YOUR GOAL =>
The line containing "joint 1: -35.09" marks the end, so write out exactly every line from the top of the entries below through that one.
——————
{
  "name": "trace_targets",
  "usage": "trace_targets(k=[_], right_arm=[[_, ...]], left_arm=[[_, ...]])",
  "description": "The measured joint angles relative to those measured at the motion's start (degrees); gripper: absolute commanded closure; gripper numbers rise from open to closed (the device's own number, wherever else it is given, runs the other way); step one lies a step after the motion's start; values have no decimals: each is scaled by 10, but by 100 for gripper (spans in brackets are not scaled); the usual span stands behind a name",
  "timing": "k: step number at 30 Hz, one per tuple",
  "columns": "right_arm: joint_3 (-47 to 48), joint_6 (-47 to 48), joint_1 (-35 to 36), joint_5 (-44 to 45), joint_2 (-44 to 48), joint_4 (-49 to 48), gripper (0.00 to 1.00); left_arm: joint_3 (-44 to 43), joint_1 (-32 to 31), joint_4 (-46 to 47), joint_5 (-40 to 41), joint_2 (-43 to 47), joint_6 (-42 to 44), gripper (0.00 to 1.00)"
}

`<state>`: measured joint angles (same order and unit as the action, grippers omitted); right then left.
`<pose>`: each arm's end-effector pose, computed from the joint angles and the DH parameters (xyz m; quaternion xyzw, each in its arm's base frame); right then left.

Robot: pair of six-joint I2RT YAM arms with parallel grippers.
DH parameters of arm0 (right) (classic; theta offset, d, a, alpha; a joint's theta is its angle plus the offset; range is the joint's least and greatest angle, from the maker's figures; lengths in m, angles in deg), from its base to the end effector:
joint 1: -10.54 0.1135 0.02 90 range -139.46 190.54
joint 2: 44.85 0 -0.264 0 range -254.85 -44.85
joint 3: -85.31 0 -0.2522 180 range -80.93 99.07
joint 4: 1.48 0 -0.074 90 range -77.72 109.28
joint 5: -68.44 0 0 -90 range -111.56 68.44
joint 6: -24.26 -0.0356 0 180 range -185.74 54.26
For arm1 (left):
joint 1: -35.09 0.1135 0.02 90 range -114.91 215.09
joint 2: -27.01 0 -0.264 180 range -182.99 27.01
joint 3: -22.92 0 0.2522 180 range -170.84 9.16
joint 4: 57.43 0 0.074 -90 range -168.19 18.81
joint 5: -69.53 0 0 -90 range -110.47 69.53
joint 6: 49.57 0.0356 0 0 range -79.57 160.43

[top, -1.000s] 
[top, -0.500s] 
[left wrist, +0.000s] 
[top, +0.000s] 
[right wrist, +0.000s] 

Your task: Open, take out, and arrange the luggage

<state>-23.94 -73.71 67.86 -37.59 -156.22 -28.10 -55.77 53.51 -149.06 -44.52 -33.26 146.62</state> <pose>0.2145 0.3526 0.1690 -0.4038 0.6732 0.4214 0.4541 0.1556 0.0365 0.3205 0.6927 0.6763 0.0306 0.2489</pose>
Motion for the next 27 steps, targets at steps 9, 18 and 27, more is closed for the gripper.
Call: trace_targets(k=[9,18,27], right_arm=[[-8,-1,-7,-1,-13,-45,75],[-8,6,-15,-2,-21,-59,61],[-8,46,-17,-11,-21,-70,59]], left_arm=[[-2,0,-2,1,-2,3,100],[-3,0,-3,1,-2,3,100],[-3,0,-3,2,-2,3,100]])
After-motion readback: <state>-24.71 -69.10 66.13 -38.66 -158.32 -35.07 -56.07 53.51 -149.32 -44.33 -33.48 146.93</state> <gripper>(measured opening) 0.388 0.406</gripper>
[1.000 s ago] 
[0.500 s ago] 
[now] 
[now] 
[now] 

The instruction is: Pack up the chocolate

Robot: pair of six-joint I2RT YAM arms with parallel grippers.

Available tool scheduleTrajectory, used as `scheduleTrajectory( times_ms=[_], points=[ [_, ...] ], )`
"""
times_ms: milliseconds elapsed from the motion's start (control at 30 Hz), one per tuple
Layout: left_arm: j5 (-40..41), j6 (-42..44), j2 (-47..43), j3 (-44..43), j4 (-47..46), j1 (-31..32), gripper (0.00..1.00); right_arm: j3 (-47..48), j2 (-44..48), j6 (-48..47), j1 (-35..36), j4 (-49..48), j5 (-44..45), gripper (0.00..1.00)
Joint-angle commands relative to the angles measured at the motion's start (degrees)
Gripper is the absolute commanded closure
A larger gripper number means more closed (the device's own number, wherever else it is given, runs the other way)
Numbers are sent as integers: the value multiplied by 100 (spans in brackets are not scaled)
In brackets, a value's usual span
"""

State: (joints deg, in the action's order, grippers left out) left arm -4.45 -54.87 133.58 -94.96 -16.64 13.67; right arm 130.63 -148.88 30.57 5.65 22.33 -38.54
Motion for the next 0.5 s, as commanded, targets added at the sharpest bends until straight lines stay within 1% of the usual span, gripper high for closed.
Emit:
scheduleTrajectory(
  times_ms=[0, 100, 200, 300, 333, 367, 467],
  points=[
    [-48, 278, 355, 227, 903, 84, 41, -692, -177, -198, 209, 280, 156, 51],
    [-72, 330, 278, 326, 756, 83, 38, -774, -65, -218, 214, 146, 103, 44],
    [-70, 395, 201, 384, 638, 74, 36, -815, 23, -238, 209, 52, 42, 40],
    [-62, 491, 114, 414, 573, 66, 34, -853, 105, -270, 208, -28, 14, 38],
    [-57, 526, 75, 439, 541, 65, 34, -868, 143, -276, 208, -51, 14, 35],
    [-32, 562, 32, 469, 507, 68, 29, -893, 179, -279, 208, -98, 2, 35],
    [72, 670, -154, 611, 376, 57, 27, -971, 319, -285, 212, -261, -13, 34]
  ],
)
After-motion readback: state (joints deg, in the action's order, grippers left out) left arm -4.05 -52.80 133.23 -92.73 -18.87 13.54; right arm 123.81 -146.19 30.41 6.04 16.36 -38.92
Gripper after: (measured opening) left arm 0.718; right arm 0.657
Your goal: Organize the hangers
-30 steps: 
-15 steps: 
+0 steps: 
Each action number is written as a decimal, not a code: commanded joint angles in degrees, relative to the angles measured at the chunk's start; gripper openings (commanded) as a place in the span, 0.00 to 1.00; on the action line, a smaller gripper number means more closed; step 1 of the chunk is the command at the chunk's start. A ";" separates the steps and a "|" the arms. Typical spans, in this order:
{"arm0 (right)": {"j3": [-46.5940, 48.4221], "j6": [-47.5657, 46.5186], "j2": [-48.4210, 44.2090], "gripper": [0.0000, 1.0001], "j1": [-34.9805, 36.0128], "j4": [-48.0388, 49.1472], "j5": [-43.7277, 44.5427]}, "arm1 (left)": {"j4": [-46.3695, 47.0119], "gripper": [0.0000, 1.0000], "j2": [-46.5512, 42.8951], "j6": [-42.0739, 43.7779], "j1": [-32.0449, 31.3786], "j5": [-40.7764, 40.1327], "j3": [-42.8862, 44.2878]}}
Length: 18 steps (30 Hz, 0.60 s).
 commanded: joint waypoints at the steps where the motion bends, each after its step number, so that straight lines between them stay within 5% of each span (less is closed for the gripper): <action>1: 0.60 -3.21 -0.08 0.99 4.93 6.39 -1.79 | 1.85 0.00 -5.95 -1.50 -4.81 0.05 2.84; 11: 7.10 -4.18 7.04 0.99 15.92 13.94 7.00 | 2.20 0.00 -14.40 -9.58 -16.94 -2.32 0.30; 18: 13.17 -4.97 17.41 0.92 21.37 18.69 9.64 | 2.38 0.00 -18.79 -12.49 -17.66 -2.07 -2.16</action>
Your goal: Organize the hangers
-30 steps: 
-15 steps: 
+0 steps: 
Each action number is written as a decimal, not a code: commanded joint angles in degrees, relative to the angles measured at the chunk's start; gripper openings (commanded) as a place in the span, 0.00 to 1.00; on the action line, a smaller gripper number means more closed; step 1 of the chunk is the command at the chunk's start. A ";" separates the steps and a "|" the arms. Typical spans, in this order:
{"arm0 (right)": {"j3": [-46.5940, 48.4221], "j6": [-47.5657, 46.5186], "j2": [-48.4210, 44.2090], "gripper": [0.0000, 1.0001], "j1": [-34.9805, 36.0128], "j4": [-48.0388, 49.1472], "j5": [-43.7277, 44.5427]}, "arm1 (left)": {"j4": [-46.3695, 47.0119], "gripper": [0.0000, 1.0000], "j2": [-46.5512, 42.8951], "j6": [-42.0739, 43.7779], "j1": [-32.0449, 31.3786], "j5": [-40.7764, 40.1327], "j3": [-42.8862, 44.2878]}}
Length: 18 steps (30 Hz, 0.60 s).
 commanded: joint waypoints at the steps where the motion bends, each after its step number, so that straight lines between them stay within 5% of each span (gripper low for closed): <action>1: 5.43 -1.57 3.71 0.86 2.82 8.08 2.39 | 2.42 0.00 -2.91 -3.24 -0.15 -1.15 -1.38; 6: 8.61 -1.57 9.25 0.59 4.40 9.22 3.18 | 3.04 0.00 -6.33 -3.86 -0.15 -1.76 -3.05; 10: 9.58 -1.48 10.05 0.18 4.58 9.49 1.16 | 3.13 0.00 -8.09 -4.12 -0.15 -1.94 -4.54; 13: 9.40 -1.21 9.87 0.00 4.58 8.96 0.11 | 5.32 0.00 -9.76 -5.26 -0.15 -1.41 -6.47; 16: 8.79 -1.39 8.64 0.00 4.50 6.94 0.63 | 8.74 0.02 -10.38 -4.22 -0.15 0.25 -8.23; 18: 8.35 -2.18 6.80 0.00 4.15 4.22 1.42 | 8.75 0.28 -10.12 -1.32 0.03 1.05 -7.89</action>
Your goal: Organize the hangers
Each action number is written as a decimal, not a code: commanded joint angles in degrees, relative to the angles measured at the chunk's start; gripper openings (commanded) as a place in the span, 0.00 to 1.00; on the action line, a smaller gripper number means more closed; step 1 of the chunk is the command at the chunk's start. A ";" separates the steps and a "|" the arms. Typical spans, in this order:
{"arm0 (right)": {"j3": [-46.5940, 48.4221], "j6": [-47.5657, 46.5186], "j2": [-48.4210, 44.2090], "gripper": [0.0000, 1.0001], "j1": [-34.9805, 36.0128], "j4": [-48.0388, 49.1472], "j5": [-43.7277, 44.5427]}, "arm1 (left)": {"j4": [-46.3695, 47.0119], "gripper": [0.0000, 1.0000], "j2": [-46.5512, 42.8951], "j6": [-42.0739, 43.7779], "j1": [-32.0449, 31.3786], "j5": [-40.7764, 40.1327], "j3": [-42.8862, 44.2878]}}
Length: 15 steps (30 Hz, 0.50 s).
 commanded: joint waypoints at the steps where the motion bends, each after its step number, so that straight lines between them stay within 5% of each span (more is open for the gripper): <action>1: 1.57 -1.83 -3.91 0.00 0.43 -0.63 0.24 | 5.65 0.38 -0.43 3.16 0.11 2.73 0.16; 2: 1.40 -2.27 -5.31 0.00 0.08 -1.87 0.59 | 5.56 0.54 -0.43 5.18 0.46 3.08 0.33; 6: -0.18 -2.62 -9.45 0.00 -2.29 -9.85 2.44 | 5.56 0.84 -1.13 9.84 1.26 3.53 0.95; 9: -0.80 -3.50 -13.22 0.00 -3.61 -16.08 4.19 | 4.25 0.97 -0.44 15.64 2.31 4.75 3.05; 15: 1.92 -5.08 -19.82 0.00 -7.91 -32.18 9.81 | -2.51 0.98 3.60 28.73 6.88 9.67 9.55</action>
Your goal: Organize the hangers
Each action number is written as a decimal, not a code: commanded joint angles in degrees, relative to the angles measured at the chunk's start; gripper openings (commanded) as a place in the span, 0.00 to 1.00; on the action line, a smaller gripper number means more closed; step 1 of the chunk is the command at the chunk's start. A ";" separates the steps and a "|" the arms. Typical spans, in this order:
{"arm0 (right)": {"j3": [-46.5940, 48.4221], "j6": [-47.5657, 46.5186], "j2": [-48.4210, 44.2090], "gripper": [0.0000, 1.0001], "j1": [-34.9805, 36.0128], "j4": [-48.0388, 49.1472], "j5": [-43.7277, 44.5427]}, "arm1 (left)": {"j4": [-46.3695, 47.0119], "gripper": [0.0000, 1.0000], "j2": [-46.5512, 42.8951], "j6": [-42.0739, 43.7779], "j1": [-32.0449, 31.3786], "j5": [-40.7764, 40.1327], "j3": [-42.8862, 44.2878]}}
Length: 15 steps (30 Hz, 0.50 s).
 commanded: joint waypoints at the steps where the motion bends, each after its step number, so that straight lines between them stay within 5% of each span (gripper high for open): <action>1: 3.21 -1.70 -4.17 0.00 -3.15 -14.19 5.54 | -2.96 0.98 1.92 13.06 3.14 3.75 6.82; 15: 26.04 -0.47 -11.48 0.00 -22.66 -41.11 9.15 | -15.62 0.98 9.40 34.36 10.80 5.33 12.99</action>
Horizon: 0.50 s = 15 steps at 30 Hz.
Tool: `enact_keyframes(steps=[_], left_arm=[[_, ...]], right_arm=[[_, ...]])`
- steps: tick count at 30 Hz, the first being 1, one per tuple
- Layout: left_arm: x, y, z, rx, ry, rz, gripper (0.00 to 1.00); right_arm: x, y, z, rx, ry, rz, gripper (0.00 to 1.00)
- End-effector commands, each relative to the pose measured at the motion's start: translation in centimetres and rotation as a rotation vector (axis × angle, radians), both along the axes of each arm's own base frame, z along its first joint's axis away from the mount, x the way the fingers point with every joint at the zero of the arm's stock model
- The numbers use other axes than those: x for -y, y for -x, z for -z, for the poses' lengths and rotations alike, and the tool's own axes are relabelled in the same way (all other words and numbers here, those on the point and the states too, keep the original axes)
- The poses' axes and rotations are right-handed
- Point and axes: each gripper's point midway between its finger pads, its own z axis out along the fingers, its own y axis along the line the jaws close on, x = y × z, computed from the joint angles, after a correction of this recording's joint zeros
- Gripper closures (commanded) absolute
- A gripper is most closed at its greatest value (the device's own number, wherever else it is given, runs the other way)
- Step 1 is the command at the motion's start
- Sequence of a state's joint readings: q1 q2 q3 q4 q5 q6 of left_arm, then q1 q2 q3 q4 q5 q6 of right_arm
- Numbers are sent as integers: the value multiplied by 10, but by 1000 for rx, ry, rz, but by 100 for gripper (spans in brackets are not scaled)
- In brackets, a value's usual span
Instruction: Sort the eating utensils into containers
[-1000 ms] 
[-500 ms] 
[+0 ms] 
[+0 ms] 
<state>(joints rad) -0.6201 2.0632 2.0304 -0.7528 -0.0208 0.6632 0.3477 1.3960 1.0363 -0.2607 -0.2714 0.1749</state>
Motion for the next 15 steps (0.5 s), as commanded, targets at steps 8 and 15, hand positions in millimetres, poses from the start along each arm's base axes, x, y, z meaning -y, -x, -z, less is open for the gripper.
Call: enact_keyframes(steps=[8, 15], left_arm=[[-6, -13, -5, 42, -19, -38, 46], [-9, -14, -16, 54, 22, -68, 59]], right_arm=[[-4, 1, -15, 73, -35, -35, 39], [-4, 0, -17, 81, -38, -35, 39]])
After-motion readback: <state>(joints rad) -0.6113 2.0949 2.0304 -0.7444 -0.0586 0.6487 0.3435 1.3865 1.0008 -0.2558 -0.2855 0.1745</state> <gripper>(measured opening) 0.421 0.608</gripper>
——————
RESULT =>
{
  "name": "trace_targets",
  "usage": "trace_targets(k=[_], right_arm=[[_, ...]], left_arm=[[_, ...]])",
  "description": "The measured joint angles relative to those measured at the motion's start (degrees); gripper: absolute commanded closure; gripper numbers rise from open to closed (the device's own number, wherever else it is given, runs the other way); step one lies a step after the motion's start; values have no decimals: each is scaled by 10, but by 100 for gripper (spans in brackets are not scaled); the usual span stands behind a name",
  "timing": "k: step number at 30 Hz, one per tuple",
  "columns": "right_arm: joint_3 (-47 to 48), joint_6 (-47 to 48), joint_1 (-35 to 36), joint_5 (-44 to 45), joint_2 (-44 to 48), joint_4 (-49 to 48), gripper (0.00 to 1.00); left_arm: joint_3 (-44 to 43), joint_1 (-32 to 31), joint_4 (-46 to 47), joint_5 (-40 to 41), joint_2 (-43 to 47), joint_6 (-42 to 44), gripper (0.00 to 1.00)"
}

`<state>`: measured joint angles (same order and unit as the action, grippers omitted); right then left.
`<pose>`: each arm's end-effector pose, computed from the joint angles and the DH parameters (xyz m; quaternion xyzw, each in its arm's base frame); right then left.

Robot: pair of six-joint I2RT YAM arms with parallel grippers.
DH parameters of arm0 (right) (classic; theta offset, d, a, alpha; a joint's theta is its angle plus the offset; range is the joint's least and greatest angle, from the maker's figures; lengths in m, angles in deg), from its base to the end effector:
joint 1: -10.54 0.1135 0.02 90 range -139.46 190.54
joint 2: 44.85 0 -0.264 0 range -254.85 -44.85
joint 3: -85.31 0 -0.2522 180 range -80.93 99.07
joint 4: 1.48 0 -0.074 90 range -77.72 109.28
joint 5: -68.44 0 0 -90 range -111.56 68.44
joint 6: -24.26 -0.0356 0 180 range -185.74 54.26
For arm1 (left):
joint 1: -35.09 0.1135 0.02 90 range -114.91 215.09

There is nothing further to this exercise.